LIVRO
De Freud a Lacan, os
grandes casos de psicose
HÉLIO DANIEL CORDEIRO

     O aparecimento da psicanálise no final do século XIX no coração de uma Europa conservadora, como era a Viena do Império Áustro-húngaro, balançou forte as estruturas da sociedade vienense que desconfiava de tudo aquilo que poderia sair da harmonia das valsas de Strauss ou do fluir das águas do Danúbio.
     O debate, especialmente junto à classe médica, ganhou maior repercussão com a divulgação dos conceitos básicos psicanalíticos, como o do inconsciente e complexo de Édipo. Freud, na sua condição judaica e diante do anti-semitismo imperial, teve que vencer outros preconceitos para fazer reconhecida sua ciência.
     As décadas seguintes foram marcadas, por um lado, pelo fortalecimento das sociedades psicanalíticas nas principais capitais européias, enquanto paralelamente surgiam as dissidências que romperiam com a ortodoxia freudiana. Jung e Wilhelm Reich são exemplos desta rebeldia, que no fundo foi muito saudável - pensando globalmente - para o alargamento das fronteiras da psicanálise (ou ao menos de sua base teórica), para outros países e classes sociais.
     Após mais de um século de vida a psicanálise já coleciona em sua história alguns dos casos mais clássicos dos estudos psíquicos e do comportamento humano. Pensando nisso e de como os mesmos podem ser estudados foi que J.-D. Nasio, psicanalista e professor na Universidade de Paris VII (Sorbonne) reuniu em Os Grandes Casos de Psicose (Jorge Zahar Editor), um time de especialistas para descrevê-los. Por suas páginas encontram-se episódios célebres da clínica diária de Freud, Klein, Winnicott, Bettelheim, Dolto e Lacan.
     A preocupação inicial do organizador do livro é explicar aquilo que considera um “caso de psicose”. Em sua acepção mais comum, o termo designa, para o analista, o interesse muito particular que ele dedica a um de seus pacientes.

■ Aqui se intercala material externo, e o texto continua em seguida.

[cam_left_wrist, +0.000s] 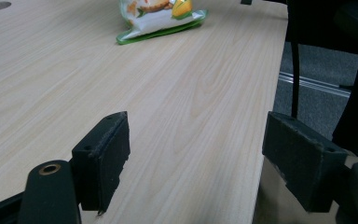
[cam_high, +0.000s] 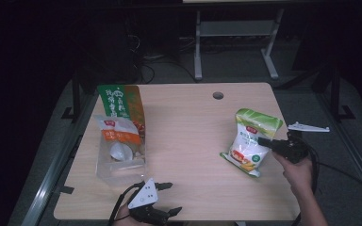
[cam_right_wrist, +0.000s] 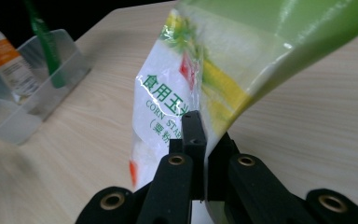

Na maioria das vezes, esse interesse leva a um intercâmbio de sua experiência com seus colegas (supervisão, grupos de estudo clínico e outras abordagens), mas também pode evoluir para uma atenta observação escrita, que constitui o caso clínico clássico.
     Escreve Nasio: “Em psicanálise, definimos o caso como o relato de uma experiência singular, escrito por um terapeuta para atestar seu encontro com um paciente e respaldar um avanço teórico. Quer se trate de um relato de uma sessão, do desenrolar de uma análise ou da exposição da vida e dos sintomas de um analisando, um caso é sempre um texto escrito para ser lido e discutido. Um texto que, através de seu estilo narrativo, põe em cena uma situação clínica que ilustra uma elaboração teórica.”
     E quais os maiores casos clínicos da história da psicanálise, segundo Nasio? O primeiro deles, claro, é o Caso Schreber, estudado por Freud e discutido no livro por A. Coriat e C. Pisani. Freud nunca esteve com Daniel Paul Schreber, mas deteve-se a estudá-lo através do livro Memórias de um Doente dos Nervos, escrito pelo próprio “analisado” e publicado em 1903. Para Freud, o doente psicótico retirava dos objetos libidinais e do mundo em geral uma grande parte de seus investimentos; vivia em seu espaço interno e, por conseguinte, não podia ter acesso à psicanálise.
     Na seqüência aparecem os casos “Dick ou o sadismo” (Melanie Klein), “A pequena Piggle ou a mãe suficientemente boa” (D. W. Winnicott), “Joey ou o autismo (Bruno Bettelheim), “A menina do espelho ou a imagem inconsciente do corpo” e “Dominique ou o adolescente psicótico” (Françoise Dolto) e “As irmãs Papin ou a loucura a dois” (Jacques Lacan), que analisa o crime na cidade de Le Mans em 1933, que assombrou a sociedade francesa. A metodologia de análise empregada por Lacan revolucionou a clínica psicanalítica.

- Hélio Daniel Cordeiro é autor de A Filosofia na Caverna de Platão (Capital Editorial), dentre outros.